> **Action item**: Repeat the data below in full and exactly.

> **Dataset section**:

◆ ◆ ◆ ◆ ◆ ◆ ◆

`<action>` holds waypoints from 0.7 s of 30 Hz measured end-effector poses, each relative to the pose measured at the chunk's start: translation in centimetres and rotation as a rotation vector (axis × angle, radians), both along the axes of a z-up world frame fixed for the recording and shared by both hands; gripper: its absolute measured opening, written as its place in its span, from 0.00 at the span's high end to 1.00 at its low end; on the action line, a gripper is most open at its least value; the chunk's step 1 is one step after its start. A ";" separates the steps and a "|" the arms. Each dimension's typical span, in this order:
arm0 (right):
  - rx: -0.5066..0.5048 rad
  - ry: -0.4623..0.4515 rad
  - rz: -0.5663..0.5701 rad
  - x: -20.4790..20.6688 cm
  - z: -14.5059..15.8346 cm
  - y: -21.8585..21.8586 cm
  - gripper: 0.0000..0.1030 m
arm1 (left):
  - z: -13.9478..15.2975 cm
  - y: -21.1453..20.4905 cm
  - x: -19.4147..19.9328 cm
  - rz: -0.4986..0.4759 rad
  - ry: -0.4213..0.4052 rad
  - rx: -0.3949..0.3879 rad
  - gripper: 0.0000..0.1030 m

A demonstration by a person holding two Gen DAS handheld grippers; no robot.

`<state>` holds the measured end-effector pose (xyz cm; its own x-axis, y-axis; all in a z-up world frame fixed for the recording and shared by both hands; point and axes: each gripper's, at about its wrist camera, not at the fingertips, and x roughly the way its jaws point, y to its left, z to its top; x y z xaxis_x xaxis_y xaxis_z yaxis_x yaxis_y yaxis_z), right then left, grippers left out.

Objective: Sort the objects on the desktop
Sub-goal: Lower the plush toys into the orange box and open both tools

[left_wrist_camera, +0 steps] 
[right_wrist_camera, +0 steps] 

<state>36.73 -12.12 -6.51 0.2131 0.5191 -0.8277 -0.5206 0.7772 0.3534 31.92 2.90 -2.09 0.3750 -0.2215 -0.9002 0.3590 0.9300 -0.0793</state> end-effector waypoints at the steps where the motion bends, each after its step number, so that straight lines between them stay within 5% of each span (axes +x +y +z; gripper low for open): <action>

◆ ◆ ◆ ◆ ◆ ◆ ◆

> **Answer below**:
`<action>` holds waypoints from 0.7 s of 30 Hz measured end-effector poses, each relative to the pose measured at the chunk's start: translation in centimetres and rotation as a rotation vector (axis × angle, radians), both along the axes of a z-up world frame fixed for the recording and shared by both hands; gripper: its absolute measured opening, written as its place in its span, from 0.00 at the span's high end to 1.00 at its low end; on the action line, a gripper is most open at its least value; the chunk's step 1 is one step after its start. A ";" separates the steps and a "|" the arms. Each dimension's typical span, in this order:
arm0 (right):
  - rx: -0.5066..0.5048 rad
  - ry: -0.4623..0.4515 rad
  - rz: -0.5663..0.5701 rad
  - x: -20.4790..20.6688 cm
  - z: -14.5059..15.8346 cm
  - y: -21.8585..21.8586 cm
  - gripper: 0.0000..0.1030 m
arm1 (left):
  - z: -13.9478..15.2975 cm
  - y: -21.1453..20.4905 cm
  - x: -19.4147..19.9328 cm
  - rz: -0.4986..0.4759 rad
  - ry: -0.4213..0.4052 rad
  - rx: -0.3949..0.3879 rad
  - gripper: 0.0000..0.1030 m

A demonstration by a person holding two Gen DAS handheld grippers; no robot.

`<state>` holds the measured end-effector pose (xyz cm; its own x-axis, y-axis; all in a z-up world frame fixed for the recording and shared by both hands; point and axes: each gripper's, at about its wrist camera, not at the fingertips, and x roughly the way its jaws point, y to its left, z to its top; x y z xaxis_x xaxis_y xaxis_z yaxis_x yaxis_y yaxis_z), right then left, grippers left out.

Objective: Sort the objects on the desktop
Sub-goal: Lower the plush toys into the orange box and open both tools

[left_wrist_camera, +0 steps] 
[right_wrist_camera, +0 steps] 

<state>36.73 -12.12 -6.51 0.2131 0.5191 -0.8277 -0.5206 0.7772 0.3534 31.92 2.90 -2.09 0.3750 -0.2215 -0.9002 0.3590 0.9300 -0.0793</state> end-effector waypoints at the steps where the motion bends, each after its step number, so that straight lines between them stay within 5% of each span (axes +x +y +z; gripper low for open): <action>

No further output is needed here.